▶ **WORK REQUEST**: The answer must be a single number: how many lines in this listing hold the word "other".

▶ **DATA PROVIDED**:
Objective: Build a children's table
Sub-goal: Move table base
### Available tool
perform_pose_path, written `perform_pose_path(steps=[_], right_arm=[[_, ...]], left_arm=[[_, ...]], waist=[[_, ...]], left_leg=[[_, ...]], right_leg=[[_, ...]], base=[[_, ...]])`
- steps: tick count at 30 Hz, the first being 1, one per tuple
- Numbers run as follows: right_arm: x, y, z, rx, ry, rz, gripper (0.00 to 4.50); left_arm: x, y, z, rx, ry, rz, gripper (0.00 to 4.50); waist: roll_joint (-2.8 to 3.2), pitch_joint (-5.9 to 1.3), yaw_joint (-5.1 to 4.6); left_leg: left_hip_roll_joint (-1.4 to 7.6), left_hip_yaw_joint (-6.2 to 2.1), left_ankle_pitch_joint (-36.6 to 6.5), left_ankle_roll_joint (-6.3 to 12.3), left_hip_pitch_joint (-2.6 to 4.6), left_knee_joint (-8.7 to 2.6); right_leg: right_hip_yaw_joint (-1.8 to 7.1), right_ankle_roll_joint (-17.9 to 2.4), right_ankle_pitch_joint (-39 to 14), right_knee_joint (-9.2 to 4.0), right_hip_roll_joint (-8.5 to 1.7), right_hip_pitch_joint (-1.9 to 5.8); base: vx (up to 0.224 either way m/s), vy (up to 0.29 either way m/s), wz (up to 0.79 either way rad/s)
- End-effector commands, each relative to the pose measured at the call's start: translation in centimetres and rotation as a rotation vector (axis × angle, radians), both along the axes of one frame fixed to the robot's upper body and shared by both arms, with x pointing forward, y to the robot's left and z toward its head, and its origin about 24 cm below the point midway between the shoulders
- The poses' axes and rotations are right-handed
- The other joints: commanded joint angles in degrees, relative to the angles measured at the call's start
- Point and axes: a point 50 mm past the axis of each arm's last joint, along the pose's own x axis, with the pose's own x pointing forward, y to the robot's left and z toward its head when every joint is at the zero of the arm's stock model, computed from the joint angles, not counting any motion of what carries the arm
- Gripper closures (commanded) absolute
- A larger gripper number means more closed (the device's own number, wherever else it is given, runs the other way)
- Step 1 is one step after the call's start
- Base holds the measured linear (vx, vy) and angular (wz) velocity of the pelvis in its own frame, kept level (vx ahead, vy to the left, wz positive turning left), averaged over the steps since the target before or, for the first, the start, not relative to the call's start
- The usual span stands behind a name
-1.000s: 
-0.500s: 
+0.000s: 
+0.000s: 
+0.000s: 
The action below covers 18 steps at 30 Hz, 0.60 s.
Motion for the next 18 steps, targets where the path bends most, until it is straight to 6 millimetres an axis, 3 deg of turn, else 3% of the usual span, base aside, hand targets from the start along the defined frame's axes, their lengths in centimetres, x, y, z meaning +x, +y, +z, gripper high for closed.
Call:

▶ **RESULT FOR THIS EXERCISE**: 2